RECORD EXCERPTS START

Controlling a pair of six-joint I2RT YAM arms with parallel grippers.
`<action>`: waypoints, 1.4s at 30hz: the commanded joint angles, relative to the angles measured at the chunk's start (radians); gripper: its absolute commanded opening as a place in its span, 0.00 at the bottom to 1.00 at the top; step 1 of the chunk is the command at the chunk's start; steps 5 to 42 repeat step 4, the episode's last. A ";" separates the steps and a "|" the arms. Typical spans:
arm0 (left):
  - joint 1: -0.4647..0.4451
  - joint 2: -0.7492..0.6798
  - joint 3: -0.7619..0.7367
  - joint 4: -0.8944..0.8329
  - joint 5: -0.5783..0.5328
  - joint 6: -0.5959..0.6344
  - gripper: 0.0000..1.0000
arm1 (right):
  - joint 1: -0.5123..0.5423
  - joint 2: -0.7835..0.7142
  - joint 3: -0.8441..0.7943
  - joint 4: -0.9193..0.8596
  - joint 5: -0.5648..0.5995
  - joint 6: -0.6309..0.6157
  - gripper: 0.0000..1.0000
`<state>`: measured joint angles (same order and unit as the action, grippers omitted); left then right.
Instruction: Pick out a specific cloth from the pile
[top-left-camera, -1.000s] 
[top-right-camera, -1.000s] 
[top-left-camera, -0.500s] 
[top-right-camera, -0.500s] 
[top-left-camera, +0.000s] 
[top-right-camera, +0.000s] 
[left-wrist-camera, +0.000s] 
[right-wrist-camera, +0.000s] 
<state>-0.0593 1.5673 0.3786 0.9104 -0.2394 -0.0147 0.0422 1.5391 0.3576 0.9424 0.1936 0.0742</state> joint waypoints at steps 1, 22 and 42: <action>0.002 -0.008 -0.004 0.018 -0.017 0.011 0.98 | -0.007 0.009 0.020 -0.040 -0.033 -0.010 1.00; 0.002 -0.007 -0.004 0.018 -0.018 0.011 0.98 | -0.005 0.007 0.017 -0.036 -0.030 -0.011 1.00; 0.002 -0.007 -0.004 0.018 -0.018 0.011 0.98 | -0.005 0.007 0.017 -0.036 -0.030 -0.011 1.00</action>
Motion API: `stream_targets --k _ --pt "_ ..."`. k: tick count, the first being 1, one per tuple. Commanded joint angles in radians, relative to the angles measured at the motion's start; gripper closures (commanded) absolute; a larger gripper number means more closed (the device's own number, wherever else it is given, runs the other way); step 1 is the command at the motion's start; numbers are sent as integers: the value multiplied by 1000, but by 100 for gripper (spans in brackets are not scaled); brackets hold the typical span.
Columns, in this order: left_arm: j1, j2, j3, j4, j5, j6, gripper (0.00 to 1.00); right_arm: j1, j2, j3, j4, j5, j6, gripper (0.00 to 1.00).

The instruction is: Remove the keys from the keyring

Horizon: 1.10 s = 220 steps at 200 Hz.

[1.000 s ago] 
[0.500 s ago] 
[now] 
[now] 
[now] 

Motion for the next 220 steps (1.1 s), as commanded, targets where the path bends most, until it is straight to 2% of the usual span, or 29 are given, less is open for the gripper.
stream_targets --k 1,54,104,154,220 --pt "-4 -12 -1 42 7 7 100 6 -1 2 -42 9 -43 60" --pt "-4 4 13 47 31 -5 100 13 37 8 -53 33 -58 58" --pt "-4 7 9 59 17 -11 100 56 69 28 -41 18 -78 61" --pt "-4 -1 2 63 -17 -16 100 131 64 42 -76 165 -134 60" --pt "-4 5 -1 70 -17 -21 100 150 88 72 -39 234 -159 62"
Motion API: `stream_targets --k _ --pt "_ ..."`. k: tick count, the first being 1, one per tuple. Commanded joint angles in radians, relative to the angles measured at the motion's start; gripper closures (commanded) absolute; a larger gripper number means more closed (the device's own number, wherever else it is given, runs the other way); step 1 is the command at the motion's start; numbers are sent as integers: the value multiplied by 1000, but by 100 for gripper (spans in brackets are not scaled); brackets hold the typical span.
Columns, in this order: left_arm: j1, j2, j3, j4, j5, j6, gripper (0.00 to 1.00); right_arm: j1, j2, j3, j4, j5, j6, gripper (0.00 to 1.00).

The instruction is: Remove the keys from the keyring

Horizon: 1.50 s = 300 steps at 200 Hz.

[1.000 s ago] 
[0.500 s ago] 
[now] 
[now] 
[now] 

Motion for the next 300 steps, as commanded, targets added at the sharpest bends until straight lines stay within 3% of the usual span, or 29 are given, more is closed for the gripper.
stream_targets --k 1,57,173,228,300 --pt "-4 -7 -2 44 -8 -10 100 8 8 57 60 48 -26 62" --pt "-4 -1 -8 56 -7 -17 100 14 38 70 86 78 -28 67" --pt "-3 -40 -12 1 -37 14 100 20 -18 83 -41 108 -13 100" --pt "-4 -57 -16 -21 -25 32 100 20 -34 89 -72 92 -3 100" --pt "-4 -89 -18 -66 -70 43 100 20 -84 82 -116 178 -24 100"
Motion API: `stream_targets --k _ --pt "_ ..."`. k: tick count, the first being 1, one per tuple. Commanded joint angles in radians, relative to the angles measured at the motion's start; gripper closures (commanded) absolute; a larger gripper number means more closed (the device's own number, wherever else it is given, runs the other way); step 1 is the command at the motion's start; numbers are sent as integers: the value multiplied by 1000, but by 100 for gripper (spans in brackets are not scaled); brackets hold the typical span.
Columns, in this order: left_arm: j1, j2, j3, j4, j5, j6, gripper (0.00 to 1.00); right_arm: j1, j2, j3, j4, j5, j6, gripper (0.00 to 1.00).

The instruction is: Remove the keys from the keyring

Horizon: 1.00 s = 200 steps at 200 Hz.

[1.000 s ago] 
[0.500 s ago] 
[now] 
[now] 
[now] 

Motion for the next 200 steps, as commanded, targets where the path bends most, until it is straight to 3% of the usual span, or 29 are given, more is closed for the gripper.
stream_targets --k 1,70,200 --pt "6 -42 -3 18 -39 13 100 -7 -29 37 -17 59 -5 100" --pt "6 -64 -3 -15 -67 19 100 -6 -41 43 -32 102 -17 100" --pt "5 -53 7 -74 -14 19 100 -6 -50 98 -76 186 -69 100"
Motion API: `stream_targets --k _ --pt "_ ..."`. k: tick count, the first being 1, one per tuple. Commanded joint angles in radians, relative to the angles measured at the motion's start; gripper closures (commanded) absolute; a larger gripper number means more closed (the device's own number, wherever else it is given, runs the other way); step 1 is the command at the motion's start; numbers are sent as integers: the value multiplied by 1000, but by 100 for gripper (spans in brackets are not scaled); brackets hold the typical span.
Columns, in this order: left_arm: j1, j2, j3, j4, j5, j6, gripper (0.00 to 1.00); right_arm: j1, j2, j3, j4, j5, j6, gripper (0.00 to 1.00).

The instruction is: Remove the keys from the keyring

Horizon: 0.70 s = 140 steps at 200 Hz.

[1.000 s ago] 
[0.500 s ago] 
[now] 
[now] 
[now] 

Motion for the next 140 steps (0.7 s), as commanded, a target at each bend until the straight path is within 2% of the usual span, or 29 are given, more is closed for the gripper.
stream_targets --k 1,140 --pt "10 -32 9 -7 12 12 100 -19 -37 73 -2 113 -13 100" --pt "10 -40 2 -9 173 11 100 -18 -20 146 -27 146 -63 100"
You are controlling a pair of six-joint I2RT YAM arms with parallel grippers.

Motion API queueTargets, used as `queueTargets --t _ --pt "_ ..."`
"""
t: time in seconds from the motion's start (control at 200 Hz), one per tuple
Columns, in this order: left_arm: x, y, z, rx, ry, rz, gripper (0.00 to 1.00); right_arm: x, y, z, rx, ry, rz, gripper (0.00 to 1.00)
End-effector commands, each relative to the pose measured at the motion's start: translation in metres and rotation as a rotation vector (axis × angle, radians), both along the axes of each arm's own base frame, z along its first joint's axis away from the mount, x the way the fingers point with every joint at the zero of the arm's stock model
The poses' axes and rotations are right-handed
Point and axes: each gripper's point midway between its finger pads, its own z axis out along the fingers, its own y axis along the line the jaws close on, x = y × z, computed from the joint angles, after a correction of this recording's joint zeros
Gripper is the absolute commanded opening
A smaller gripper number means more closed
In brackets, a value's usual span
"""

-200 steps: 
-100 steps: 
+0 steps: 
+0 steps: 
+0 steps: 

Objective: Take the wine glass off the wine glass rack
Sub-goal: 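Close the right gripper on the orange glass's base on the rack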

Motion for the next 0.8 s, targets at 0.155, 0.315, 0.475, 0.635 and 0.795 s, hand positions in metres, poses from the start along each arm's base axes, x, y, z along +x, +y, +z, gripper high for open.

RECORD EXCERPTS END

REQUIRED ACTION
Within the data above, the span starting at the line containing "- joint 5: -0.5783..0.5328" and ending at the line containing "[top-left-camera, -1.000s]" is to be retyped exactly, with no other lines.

EXERCISE ANSWER
  - joint 5: -0.5783..0.5328
  - joint 6: -0.5959..0.6344
  - gripper: 0.0000..1.0000
arm1 (right):
  - joint 1: -0.5123..0.5423
  - joint 2: -0.7835..0.7142
  - joint 3: -0.8441..0.7943
  - joint 4: -0.9193..0.8596
  - joint 5: -0.5648..0.5995
  - joint 6: -0.6309..0.6157
  - gripper: 0.0000..1.0000
`<state>`: measured joint angles (same order and unit as the action, grippers omitted); left then right.
Instruction: Pick out a specific cloth from the pile
[top-left-camera, -1.000s] 

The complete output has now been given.